We can even recover the behavior of the first example by overloading getproperty:

function Base.getproperty(T::Type{CatDesc{Ob,Hom,Dom,Codom}},key::Symbol)
  where {Ob,Hom,Dom,Codom}
  @match key begin
    :ob => Ob
    :hom => Hom
    :dom => Dom
    :codom => Codom
    _ => getfield(T,key)
  end
end

Then in functions that take in a CSet, we can inspect the category \(\mathsf{C}\) using those properties, as in the following example

function print_tables(cs::CSet{CD}) where {CD}
  for ob in CD.ob
    println("$ob = ")
    println(cs.tables[ob])
  end
end

Now that you have the definition of CatDesc, we leave it as an exercise to the reader to implement make_empty_tables and make_empty_index. Or you could look at the source code for Catlab!
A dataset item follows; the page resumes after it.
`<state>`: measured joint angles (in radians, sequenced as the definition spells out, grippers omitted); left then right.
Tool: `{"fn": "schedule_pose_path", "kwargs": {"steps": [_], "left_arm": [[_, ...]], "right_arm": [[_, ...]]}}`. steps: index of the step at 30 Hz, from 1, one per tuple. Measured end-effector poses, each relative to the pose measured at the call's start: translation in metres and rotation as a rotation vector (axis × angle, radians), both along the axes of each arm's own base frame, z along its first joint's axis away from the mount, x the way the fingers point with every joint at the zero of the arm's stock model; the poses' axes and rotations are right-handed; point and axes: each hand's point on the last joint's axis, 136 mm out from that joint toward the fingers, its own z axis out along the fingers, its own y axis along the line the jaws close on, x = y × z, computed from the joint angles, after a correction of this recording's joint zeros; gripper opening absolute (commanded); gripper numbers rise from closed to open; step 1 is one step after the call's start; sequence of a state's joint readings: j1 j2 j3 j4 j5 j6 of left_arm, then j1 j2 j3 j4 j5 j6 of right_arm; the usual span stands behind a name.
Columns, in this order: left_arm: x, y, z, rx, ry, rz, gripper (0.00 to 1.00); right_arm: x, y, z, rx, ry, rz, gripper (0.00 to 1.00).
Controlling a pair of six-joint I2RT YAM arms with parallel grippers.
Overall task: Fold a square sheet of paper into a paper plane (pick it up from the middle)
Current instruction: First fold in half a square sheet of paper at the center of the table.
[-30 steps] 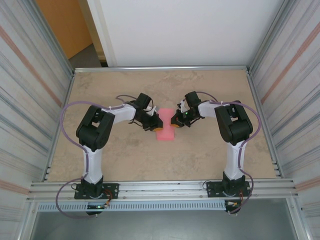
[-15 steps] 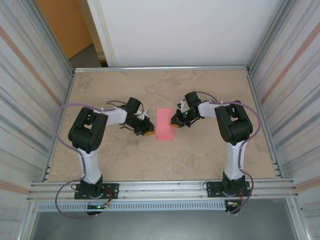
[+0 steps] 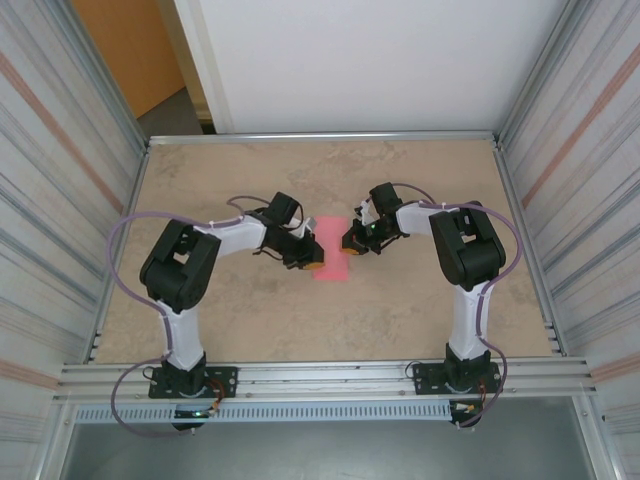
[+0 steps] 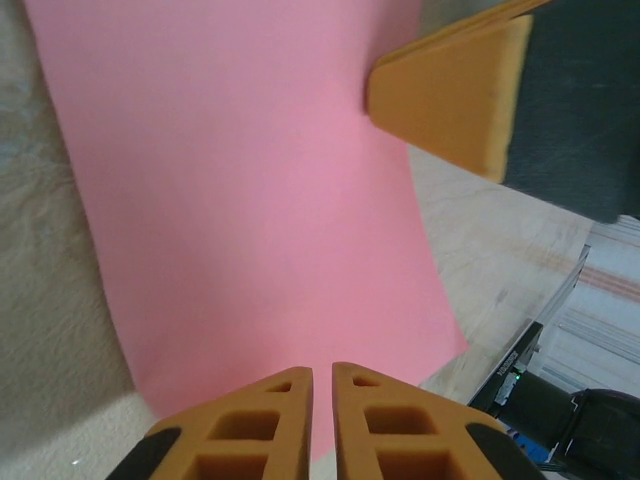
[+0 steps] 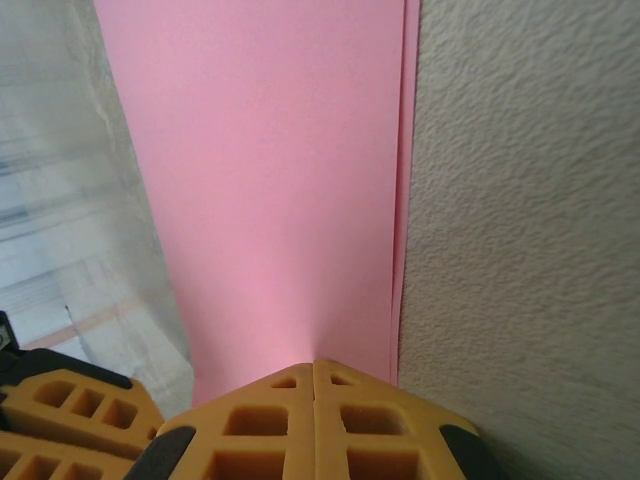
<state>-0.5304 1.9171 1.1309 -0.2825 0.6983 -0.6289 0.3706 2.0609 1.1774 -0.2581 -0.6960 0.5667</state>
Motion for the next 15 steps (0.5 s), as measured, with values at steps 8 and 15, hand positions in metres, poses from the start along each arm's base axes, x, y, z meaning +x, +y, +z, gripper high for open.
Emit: {"fn": "schedule_pose_path", "kwargs": {"steps": [8,15], "left_arm": [[-0.021,0.016,-0.024,0.036,0.051,0.004,0.13],[-0.037,0.032,-0.025,0.109,0.028,-0.02,0.13]], "right_arm": [[0.0,0.0,0.0,-0.001,0.0,0.0,0.01],[0.0,0.0,0.0,-0.002,-0.002,0.0,0.01]]}}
[1] In Catlab, C-sets come in two flavors: those with attributes, and those without attributes. Instead of categories, attributed C-sets are based off of things called "schemas". In later posts, we will discuss attributes, so this is not relevant now; we mention it so that the reader will not be caught off-guard while reading the Catlab source code.
[2] One problem with StructVectors is that they do not support structs with no fields. So, for instance, the table for vertices, StructVector{NamedTuple{(),Tuple{}}} does not work. From the point of view of StructArrays.jl, this is perfectly reasonable: there was no reason for them to expect that zero-sized tuples would be a desirable thing to have. In any case, we get around this in Catlab with a bit of a hack, but for the purposes of this blog post we will assume that StructVectorss support empty tuples.

Operations on CSets

In this section, we will give an example of how we write generic code to operate on C-sets.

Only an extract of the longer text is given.